本日は学校施設の整備に関する話題をお届けします。
先日、文部科学省から立て続けにこの話題に関する資料が公表されました。
私が現時点で把握しているだけで4件あります。こんなに一気に出てくるとは、とちょっと驚いています。
まずは1件目。
「学校施設の長寿命化計画策定に係る解説書」の公表について:文部科学省
ボリュームが大きいのでまだ全部読めていませんが、この資料、とっても有用そうです。
なんといっても、本資料の順序をたどりながら施設計画を作っていくことで、考慮すべき内容がもれなくまとめられます。
・まずは施設更新の目的を言葉にし、目指すべき姿を明示する。
・そのうえで施設の実態を精査する。学校の生徒数の推移はもちろん、施設関連経費がどの程度かかっているのか、直近5年間の数値を確認する。施設の老朽化の度合いについても確認する。
・それらを踏まえて施設整備の基本方針を定め、学校規模を想定しながら実施計画の詳細へと進んでいく。
・さらには施設の更新が済んだ後、その運用を図るための体制の整備とフォローアップについても記載。
本資料は長寿命化のために作られていますが、内容的には長寿命化に限らず、どのような施設整備にも適用できそうなイメージです。
御校でもこの資料はぜひともお使いいただければと思います。
ただし、「本解説書付属のソフトを活用して対象建物の基本情報を整理することで,今後の維持・更新コストが試算できます(40年分のグラフが自動出力される)。」と書いてあるので、そのソフトを見てみたいんですが、今のところ発見できておりません。。。
次に2件目。
「学校施設の長寿命化改修に関する事例集」の公表について:文部科学省
こちらは先ほどのテーマと同様ですが、事例を集めたものになっています。
このうち、第1章には改修のポイントとなる点がまとめて記載されているのですが、施設整備の際にはぜひとも留意しておくべき着眼点ではないかと思います。
時間がなければここだけでも見ておくと参考になるのではないでしょうか。
さらに3件目。
大学経営に求められる施設戦略 先進的・効果的な施設マネジメントの実践事例―「全学的な体制による施設マネジメントの推進」―:文部科学省
大学経営、となっていますのでメインターゲットはもちろん大学なのですが、ここで特筆すべきは施設の整備を「マネジメント」、つまり経営の観点から捉えている点です。

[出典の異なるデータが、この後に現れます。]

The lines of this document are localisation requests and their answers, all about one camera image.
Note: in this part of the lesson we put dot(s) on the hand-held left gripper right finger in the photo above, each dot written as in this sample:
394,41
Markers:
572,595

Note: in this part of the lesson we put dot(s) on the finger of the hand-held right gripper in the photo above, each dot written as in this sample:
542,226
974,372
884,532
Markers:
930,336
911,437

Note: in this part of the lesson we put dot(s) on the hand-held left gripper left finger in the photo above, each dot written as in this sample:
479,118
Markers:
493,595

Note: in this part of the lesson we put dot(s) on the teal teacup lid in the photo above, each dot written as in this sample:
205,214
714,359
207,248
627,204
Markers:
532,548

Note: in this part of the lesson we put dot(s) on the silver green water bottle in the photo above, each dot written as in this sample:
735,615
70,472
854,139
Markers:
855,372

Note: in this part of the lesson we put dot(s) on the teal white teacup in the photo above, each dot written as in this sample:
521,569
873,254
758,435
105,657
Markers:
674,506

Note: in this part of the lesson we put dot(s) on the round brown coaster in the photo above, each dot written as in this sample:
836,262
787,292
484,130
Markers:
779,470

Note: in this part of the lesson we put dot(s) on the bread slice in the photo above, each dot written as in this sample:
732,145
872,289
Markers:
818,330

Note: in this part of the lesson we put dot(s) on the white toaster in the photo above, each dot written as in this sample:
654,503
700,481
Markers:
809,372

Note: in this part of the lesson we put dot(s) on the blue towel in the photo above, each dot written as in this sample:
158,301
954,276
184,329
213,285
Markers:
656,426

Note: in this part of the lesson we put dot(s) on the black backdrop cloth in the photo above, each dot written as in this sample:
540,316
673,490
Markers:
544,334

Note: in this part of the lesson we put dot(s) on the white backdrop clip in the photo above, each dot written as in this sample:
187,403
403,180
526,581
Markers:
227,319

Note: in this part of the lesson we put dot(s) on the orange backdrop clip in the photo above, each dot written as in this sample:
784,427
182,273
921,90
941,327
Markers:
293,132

経営の面から、というとすぐに「お金」を連想しがちですが、マネジメントで重要なのはお金に限りません。
ここで出てくる事例の中には、実行体制を整えることや、リーダーシップを発揮することなどが出てきます。つまり、「人」の観点が盛り込まれているということです。

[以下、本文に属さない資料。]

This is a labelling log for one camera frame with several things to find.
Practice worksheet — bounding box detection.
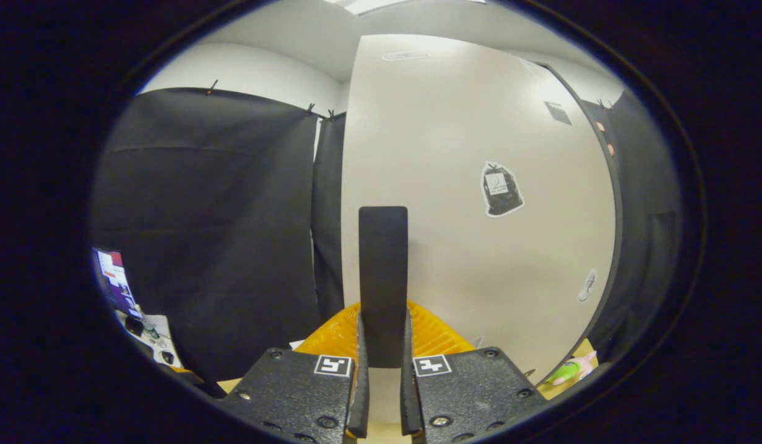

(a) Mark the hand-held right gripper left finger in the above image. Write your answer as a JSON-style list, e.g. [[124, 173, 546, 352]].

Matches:
[[218, 301, 371, 444]]

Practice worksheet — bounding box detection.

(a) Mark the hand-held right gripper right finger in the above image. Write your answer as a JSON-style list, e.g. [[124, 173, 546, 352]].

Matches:
[[399, 300, 548, 444]]

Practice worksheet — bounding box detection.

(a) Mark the black cabinet door handle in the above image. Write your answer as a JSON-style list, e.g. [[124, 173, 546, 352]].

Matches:
[[358, 206, 409, 369]]

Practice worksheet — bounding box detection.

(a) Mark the beige cabinet door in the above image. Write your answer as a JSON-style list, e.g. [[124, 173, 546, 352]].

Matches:
[[341, 34, 617, 426]]

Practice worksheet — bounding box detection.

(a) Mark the grey cabinet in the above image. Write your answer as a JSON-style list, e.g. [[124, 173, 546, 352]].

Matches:
[[538, 62, 626, 371]]

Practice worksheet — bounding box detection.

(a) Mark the green plush toy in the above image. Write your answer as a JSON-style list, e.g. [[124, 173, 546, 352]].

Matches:
[[544, 350, 599, 386]]

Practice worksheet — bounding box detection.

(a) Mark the white side table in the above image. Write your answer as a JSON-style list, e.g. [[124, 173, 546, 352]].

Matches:
[[115, 310, 184, 369]]

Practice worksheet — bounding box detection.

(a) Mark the black backdrop cloth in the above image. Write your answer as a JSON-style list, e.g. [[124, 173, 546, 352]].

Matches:
[[91, 86, 684, 383]]

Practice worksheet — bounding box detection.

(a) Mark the colourful screen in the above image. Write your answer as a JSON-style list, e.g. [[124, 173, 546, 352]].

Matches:
[[92, 247, 141, 316]]

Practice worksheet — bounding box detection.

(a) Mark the large ceiling light panel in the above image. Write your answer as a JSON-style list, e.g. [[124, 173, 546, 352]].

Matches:
[[322, 0, 486, 15]]

施設は使う人のことを考えねばその力を十分に発揮することができません。
施設整備をマネジメントの観点から捉えることは非常に重要なことです。
最後に4件目。
戦略的な施設マネジメント~大学経営に求められる施設戦略~:文部科学省
こちらは3件目とセットになっています。
掲載されているリーフレットには、施設整備の資金をどうやって捻出するかという、非常に現実的な問題が採り上げられていて、その解決法もかなり泥臭い?内容が記されています。
実際に施設整備を進める際にはこのような考え方の整理が必要なのでしょうね。
さすがに全部を読み切るにはかなりの時間がかかりそうですが、少なくとも、大きな施設整備を予定している、あるいはその時期が到来している学校においては目を通すべき資料だと感じます。
学校の場合、施設整備はマネジメントそのものです。
計画から実行、そしてその後の管理も含めて、全学的な理解と体制づくりが不可欠なのではないでしょうか。